What to work on.
Copy nothing but the text: repeat each entry exactly and drop the images.

Records for the task.
--------------------
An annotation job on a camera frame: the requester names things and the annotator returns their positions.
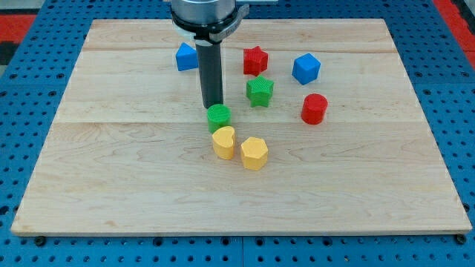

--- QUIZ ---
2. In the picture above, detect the black clamp ring mount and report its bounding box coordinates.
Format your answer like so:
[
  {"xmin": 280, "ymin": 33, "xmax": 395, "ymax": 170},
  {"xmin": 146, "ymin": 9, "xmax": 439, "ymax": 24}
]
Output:
[{"xmin": 170, "ymin": 3, "xmax": 250, "ymax": 44}]

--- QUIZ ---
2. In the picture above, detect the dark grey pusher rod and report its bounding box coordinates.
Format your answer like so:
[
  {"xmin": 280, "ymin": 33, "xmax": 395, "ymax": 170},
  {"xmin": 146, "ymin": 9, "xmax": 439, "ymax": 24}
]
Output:
[{"xmin": 196, "ymin": 43, "xmax": 223, "ymax": 108}]

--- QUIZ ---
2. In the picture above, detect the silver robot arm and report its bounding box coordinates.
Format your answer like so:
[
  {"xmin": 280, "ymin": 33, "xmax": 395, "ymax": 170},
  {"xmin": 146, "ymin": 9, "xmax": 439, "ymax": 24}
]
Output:
[{"xmin": 171, "ymin": 0, "xmax": 250, "ymax": 108}]

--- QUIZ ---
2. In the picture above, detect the blue triangle block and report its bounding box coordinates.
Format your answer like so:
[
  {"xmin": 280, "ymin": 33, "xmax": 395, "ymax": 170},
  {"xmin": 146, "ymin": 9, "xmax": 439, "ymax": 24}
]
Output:
[{"xmin": 175, "ymin": 42, "xmax": 198, "ymax": 71}]

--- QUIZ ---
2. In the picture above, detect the red star block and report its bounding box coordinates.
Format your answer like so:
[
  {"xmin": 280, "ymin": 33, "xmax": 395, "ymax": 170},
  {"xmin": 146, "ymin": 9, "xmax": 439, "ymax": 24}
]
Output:
[{"xmin": 243, "ymin": 46, "xmax": 269, "ymax": 76}]

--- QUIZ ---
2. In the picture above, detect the green cylinder block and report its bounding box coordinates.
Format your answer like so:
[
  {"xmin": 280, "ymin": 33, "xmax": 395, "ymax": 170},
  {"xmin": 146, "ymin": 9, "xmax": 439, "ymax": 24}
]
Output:
[{"xmin": 207, "ymin": 104, "xmax": 232, "ymax": 134}]

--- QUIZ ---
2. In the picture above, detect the green star block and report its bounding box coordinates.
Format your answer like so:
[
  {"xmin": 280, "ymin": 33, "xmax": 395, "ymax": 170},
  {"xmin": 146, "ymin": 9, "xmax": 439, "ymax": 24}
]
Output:
[{"xmin": 246, "ymin": 75, "xmax": 275, "ymax": 108}]

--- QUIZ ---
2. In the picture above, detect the yellow heart block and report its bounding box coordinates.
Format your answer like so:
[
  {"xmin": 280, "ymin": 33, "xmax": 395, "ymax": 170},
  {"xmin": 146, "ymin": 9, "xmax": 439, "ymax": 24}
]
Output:
[{"xmin": 212, "ymin": 126, "xmax": 236, "ymax": 160}]

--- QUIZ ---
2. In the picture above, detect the blue cube block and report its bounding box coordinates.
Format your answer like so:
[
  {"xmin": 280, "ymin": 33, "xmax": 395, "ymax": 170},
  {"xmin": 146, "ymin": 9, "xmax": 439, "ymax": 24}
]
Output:
[{"xmin": 292, "ymin": 53, "xmax": 321, "ymax": 85}]

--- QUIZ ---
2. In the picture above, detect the yellow hexagon block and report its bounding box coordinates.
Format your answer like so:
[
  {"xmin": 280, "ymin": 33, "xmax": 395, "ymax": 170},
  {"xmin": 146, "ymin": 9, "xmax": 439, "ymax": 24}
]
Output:
[{"xmin": 240, "ymin": 136, "xmax": 269, "ymax": 171}]

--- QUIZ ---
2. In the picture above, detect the red cylinder block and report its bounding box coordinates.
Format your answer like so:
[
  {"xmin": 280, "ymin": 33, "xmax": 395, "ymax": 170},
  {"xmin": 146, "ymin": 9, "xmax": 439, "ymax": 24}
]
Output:
[{"xmin": 301, "ymin": 93, "xmax": 328, "ymax": 125}]

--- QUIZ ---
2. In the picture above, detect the wooden board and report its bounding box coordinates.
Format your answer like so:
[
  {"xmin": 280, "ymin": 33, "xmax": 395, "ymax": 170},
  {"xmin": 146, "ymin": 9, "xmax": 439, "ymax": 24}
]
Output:
[{"xmin": 11, "ymin": 19, "xmax": 472, "ymax": 237}]

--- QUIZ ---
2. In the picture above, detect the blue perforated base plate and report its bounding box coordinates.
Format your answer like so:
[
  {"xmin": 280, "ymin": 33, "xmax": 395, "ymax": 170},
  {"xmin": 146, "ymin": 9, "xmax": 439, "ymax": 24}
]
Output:
[{"xmin": 1, "ymin": 0, "xmax": 474, "ymax": 266}]
--------------------
Response.
An annotation job on a camera frame: the requester names things and the annotator returns their positions.

--- QUIZ ---
2. In the picture above, detect the black clamp ring mount and report its bounding box coordinates.
Format your answer like so:
[
  {"xmin": 280, "ymin": 33, "xmax": 395, "ymax": 170},
  {"xmin": 146, "ymin": 9, "xmax": 439, "ymax": 24}
]
Output:
[{"xmin": 170, "ymin": 3, "xmax": 250, "ymax": 44}]

--- QUIZ ---
2. In the picture above, detect the dark grey pusher rod and report its bounding box coordinates.
Format your answer like so:
[
  {"xmin": 280, "ymin": 33, "xmax": 395, "ymax": 170},
  {"xmin": 146, "ymin": 9, "xmax": 439, "ymax": 24}
]
Output:
[{"xmin": 196, "ymin": 43, "xmax": 223, "ymax": 108}]

--- QUIZ ---
2. In the picture above, detect the silver robot arm and report its bounding box coordinates.
Format your answer like so:
[
  {"xmin": 280, "ymin": 33, "xmax": 395, "ymax": 170},
  {"xmin": 146, "ymin": 9, "xmax": 439, "ymax": 24}
]
Output:
[{"xmin": 171, "ymin": 0, "xmax": 250, "ymax": 108}]

--- QUIZ ---
2. In the picture above, detect the blue triangle block and report its bounding box coordinates.
Format your answer like so:
[
  {"xmin": 280, "ymin": 33, "xmax": 395, "ymax": 170},
  {"xmin": 146, "ymin": 9, "xmax": 439, "ymax": 24}
]
Output:
[{"xmin": 175, "ymin": 42, "xmax": 198, "ymax": 71}]

--- QUIZ ---
2. In the picture above, detect the red star block and report its bounding box coordinates.
Format your answer like so:
[
  {"xmin": 280, "ymin": 33, "xmax": 395, "ymax": 170},
  {"xmin": 146, "ymin": 9, "xmax": 439, "ymax": 24}
]
Output:
[{"xmin": 243, "ymin": 46, "xmax": 269, "ymax": 76}]

--- QUIZ ---
2. In the picture above, detect the green cylinder block and report its bounding box coordinates.
Format your answer like so:
[
  {"xmin": 280, "ymin": 33, "xmax": 395, "ymax": 170},
  {"xmin": 146, "ymin": 9, "xmax": 439, "ymax": 24}
]
Output:
[{"xmin": 207, "ymin": 104, "xmax": 232, "ymax": 134}]

--- QUIZ ---
2. In the picture above, detect the green star block and report its bounding box coordinates.
Format your answer like so:
[
  {"xmin": 280, "ymin": 33, "xmax": 395, "ymax": 170},
  {"xmin": 146, "ymin": 9, "xmax": 439, "ymax": 24}
]
Output:
[{"xmin": 246, "ymin": 75, "xmax": 275, "ymax": 108}]

--- QUIZ ---
2. In the picture above, detect the yellow heart block and report its bounding box coordinates.
Format your answer like so:
[
  {"xmin": 280, "ymin": 33, "xmax": 395, "ymax": 170},
  {"xmin": 146, "ymin": 9, "xmax": 439, "ymax": 24}
]
Output:
[{"xmin": 212, "ymin": 126, "xmax": 236, "ymax": 160}]

--- QUIZ ---
2. In the picture above, detect the blue cube block and report its bounding box coordinates.
Format your answer like so:
[
  {"xmin": 280, "ymin": 33, "xmax": 395, "ymax": 170},
  {"xmin": 146, "ymin": 9, "xmax": 439, "ymax": 24}
]
Output:
[{"xmin": 292, "ymin": 53, "xmax": 321, "ymax": 85}]

--- QUIZ ---
2. In the picture above, detect the yellow hexagon block and report its bounding box coordinates.
Format your answer like so:
[
  {"xmin": 280, "ymin": 33, "xmax": 395, "ymax": 170},
  {"xmin": 146, "ymin": 9, "xmax": 439, "ymax": 24}
]
Output:
[{"xmin": 240, "ymin": 136, "xmax": 269, "ymax": 171}]

--- QUIZ ---
2. In the picture above, detect the red cylinder block and report its bounding box coordinates.
Format your answer like so:
[
  {"xmin": 280, "ymin": 33, "xmax": 395, "ymax": 170},
  {"xmin": 146, "ymin": 9, "xmax": 439, "ymax": 24}
]
Output:
[{"xmin": 301, "ymin": 93, "xmax": 328, "ymax": 125}]

--- QUIZ ---
2. In the picture above, detect the wooden board and report its bounding box coordinates.
Format your answer like so:
[
  {"xmin": 280, "ymin": 33, "xmax": 395, "ymax": 170},
  {"xmin": 146, "ymin": 9, "xmax": 439, "ymax": 24}
]
Output:
[{"xmin": 11, "ymin": 19, "xmax": 472, "ymax": 237}]

--- QUIZ ---
2. In the picture above, detect the blue perforated base plate and report its bounding box coordinates.
Format your answer like so:
[
  {"xmin": 280, "ymin": 33, "xmax": 395, "ymax": 170},
  {"xmin": 146, "ymin": 9, "xmax": 439, "ymax": 24}
]
Output:
[{"xmin": 1, "ymin": 0, "xmax": 474, "ymax": 266}]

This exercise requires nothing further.